■ YOUR INSTRUCTIONS ■
Each line in the records below, from the one that contains "Note: spot the orange" to the one that contains "<point>247,265</point>", should be reproduced exactly, the first and last included.

[MATERIAL FOR THIS EXERCISE Boundary: Start]

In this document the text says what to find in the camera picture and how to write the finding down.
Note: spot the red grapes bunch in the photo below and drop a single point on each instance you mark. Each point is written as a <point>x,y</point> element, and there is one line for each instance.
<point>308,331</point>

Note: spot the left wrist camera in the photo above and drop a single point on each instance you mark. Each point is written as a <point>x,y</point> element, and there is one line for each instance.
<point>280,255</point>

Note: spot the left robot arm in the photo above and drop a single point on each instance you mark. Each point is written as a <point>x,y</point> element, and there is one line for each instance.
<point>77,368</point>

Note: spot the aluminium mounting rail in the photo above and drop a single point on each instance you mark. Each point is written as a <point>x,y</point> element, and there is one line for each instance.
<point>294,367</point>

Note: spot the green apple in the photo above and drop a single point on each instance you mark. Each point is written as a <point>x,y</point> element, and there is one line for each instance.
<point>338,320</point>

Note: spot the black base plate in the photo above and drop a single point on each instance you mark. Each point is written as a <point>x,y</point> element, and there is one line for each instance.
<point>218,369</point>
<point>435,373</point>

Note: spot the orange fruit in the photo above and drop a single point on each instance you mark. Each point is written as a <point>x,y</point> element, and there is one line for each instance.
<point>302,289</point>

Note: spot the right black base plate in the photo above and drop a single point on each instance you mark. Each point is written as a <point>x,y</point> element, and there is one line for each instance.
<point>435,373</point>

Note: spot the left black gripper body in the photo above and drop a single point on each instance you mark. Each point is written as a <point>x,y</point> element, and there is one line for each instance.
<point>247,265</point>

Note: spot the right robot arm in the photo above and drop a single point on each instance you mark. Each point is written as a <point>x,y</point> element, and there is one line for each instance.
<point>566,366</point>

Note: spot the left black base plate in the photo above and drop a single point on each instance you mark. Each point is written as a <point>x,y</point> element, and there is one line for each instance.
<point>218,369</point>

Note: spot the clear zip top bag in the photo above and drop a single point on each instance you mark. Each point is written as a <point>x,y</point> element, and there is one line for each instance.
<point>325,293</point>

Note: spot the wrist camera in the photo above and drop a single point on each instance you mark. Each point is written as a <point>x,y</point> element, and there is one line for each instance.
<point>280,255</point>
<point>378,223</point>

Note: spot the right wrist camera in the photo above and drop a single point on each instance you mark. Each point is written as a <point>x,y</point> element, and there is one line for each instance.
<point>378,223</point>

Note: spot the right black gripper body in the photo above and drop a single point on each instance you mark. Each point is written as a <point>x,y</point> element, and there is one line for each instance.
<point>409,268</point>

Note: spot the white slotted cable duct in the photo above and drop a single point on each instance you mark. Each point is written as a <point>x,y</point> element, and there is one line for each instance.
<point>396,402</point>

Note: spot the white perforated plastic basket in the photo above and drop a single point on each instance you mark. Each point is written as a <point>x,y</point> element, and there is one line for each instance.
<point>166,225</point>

[MATERIAL FOR THIS EXERCISE Boundary: End]

■ EXERCISE RESPONSE ■
Note: spot the orange fruit in the photo above and drop a single point on each instance you mark. Each point is written as a <point>x,y</point> element, and there is one line for each instance.
<point>302,289</point>

Note: spot the right black base plate in the photo above and drop a single point on each instance you mark. Each point is written as a <point>x,y</point> element, and there is one line for each instance.
<point>435,373</point>

Note: spot the left black gripper body in the photo above and drop a single point on each instance you mark. Each point is written as a <point>x,y</point> element, and there is one line for each instance.
<point>247,265</point>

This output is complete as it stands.